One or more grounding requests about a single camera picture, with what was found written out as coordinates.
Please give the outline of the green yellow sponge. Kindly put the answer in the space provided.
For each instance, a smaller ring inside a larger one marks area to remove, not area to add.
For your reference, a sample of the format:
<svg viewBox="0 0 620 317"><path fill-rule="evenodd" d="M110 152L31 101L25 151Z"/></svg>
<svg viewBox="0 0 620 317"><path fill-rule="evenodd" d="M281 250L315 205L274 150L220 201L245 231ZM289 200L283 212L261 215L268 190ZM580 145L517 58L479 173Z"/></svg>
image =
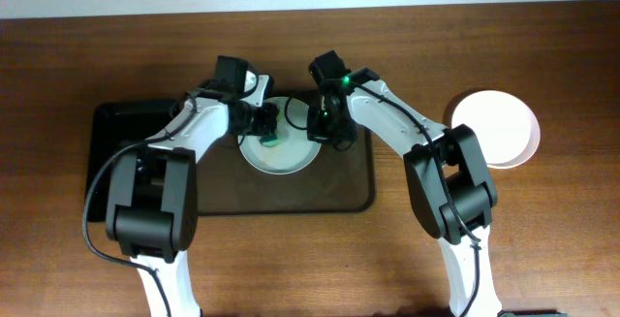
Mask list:
<svg viewBox="0 0 620 317"><path fill-rule="evenodd" d="M279 145L282 142L277 133L262 136L259 138L259 144L265 148L272 148Z"/></svg>

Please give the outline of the pale blue plate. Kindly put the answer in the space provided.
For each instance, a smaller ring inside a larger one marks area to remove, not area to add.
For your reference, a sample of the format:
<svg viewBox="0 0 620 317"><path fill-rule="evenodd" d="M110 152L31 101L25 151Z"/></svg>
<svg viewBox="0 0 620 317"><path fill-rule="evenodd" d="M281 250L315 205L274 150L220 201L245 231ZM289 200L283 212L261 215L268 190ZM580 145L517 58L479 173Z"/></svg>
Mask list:
<svg viewBox="0 0 620 317"><path fill-rule="evenodd" d="M288 97L272 97L267 99L275 104L279 113L277 116L276 133L282 142L272 148L265 148L259 144L259 138L248 136L240 146L243 157L254 168L267 174L293 174L307 167L319 154L321 145L309 141L305 130L296 129L306 126L309 106L292 99L285 109Z"/></svg>

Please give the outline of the white plate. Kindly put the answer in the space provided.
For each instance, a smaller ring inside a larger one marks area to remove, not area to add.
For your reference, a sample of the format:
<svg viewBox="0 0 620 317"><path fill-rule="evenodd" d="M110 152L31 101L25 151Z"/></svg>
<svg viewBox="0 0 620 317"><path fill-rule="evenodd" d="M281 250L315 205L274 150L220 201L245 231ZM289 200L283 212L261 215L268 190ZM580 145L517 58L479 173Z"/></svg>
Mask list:
<svg viewBox="0 0 620 317"><path fill-rule="evenodd" d="M537 152L541 127L519 98L498 90L465 96L454 108L450 126L465 124L476 134L486 165L505 170L526 163Z"/></svg>

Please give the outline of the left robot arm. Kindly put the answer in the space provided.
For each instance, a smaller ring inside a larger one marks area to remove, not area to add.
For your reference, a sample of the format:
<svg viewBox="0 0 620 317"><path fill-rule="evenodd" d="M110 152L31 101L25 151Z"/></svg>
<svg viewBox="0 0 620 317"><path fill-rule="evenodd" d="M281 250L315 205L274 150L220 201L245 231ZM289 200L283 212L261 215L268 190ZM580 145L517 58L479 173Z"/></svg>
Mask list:
<svg viewBox="0 0 620 317"><path fill-rule="evenodd" d="M178 115L159 132L115 152L106 232L119 244L117 263L136 269L153 316L200 316L188 249L198 225L197 165L227 134L265 136L277 109L266 102L273 79L235 70L190 91Z"/></svg>

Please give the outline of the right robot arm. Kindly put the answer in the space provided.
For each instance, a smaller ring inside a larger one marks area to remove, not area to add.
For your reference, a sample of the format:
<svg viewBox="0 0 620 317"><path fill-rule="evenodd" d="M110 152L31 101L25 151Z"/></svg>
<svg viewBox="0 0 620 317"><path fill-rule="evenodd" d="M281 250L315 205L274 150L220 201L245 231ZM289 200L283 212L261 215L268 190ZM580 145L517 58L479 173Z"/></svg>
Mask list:
<svg viewBox="0 0 620 317"><path fill-rule="evenodd" d="M403 160L411 207L418 223L437 239L455 316L497 316L488 241L498 196L474 131L432 121L400 100L371 70L310 71L319 105L308 136L321 143L345 138L342 128L361 125Z"/></svg>

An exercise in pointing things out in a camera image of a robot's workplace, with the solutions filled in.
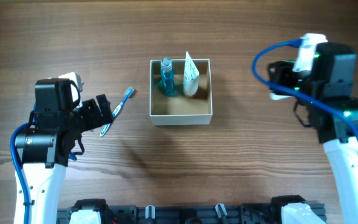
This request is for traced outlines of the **blue Listerine mouthwash bottle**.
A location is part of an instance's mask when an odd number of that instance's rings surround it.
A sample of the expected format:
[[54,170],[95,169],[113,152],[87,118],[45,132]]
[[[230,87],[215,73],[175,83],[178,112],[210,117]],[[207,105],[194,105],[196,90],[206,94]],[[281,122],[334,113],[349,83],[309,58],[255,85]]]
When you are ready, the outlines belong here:
[[168,57],[162,59],[160,63],[161,81],[159,87],[163,94],[168,97],[175,96],[175,81],[172,60]]

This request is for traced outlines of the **white Pantene tube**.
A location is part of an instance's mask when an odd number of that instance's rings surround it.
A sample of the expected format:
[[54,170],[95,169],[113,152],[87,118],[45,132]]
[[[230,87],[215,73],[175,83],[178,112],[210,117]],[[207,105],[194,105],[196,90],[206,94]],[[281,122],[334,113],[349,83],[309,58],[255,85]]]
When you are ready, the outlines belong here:
[[196,94],[199,87],[198,71],[193,59],[189,52],[185,55],[184,78],[183,78],[183,92],[186,96],[192,97]]

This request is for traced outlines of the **green white soap box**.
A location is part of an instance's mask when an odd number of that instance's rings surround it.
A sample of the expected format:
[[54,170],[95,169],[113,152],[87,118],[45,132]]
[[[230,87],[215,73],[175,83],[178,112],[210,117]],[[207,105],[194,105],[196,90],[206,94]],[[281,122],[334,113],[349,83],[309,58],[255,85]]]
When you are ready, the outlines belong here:
[[278,100],[283,100],[283,99],[286,99],[286,98],[290,98],[290,96],[288,96],[288,95],[278,95],[278,94],[275,94],[274,92],[270,92],[270,99],[271,100],[278,101]]

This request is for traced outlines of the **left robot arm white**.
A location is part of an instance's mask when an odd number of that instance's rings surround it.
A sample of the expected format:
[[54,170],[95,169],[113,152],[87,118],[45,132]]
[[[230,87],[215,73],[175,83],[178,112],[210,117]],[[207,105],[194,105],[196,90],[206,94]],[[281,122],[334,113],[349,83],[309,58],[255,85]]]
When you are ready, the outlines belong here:
[[14,223],[56,222],[73,148],[82,144],[83,132],[113,121],[106,95],[81,101],[74,94],[80,89],[68,78],[35,84],[35,107],[10,140],[17,184]]

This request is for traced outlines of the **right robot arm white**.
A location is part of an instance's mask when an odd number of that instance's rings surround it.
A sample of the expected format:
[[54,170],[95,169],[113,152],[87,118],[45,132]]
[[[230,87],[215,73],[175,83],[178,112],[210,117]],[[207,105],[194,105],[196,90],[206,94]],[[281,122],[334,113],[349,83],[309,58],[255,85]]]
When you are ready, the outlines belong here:
[[[298,48],[295,61],[268,65],[268,79],[257,71],[266,53],[280,47]],[[306,128],[313,128],[331,166],[344,223],[358,223],[358,99],[352,96],[357,55],[345,44],[307,44],[300,39],[277,43],[261,51],[252,72],[271,91],[273,100],[296,99],[308,112]]]

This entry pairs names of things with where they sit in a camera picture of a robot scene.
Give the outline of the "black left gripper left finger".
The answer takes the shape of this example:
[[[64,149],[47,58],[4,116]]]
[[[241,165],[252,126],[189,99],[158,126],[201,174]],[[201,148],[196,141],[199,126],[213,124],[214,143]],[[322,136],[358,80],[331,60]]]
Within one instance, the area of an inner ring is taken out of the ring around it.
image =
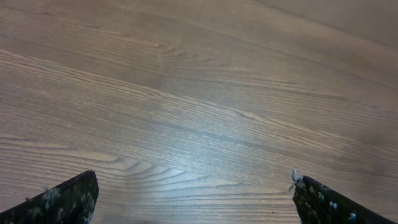
[[[1,212],[1,224],[90,224],[98,196],[96,173],[88,170]]]

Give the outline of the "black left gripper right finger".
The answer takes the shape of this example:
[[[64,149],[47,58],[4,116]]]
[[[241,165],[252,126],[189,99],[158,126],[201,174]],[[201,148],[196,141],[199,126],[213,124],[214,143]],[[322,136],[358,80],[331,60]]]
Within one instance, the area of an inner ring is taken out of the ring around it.
[[[302,224],[396,224],[295,169],[292,181],[292,200]]]

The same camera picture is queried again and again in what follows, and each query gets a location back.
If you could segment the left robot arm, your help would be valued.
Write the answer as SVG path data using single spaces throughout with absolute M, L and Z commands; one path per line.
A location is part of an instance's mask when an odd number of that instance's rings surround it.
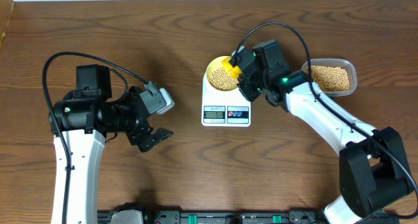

- Exercise goal
Check each line of the entries for "gripper" and copy those that have it.

- Response to the exercise
Give the outline of the "black left gripper left finger".
Give the outline of the "black left gripper right finger".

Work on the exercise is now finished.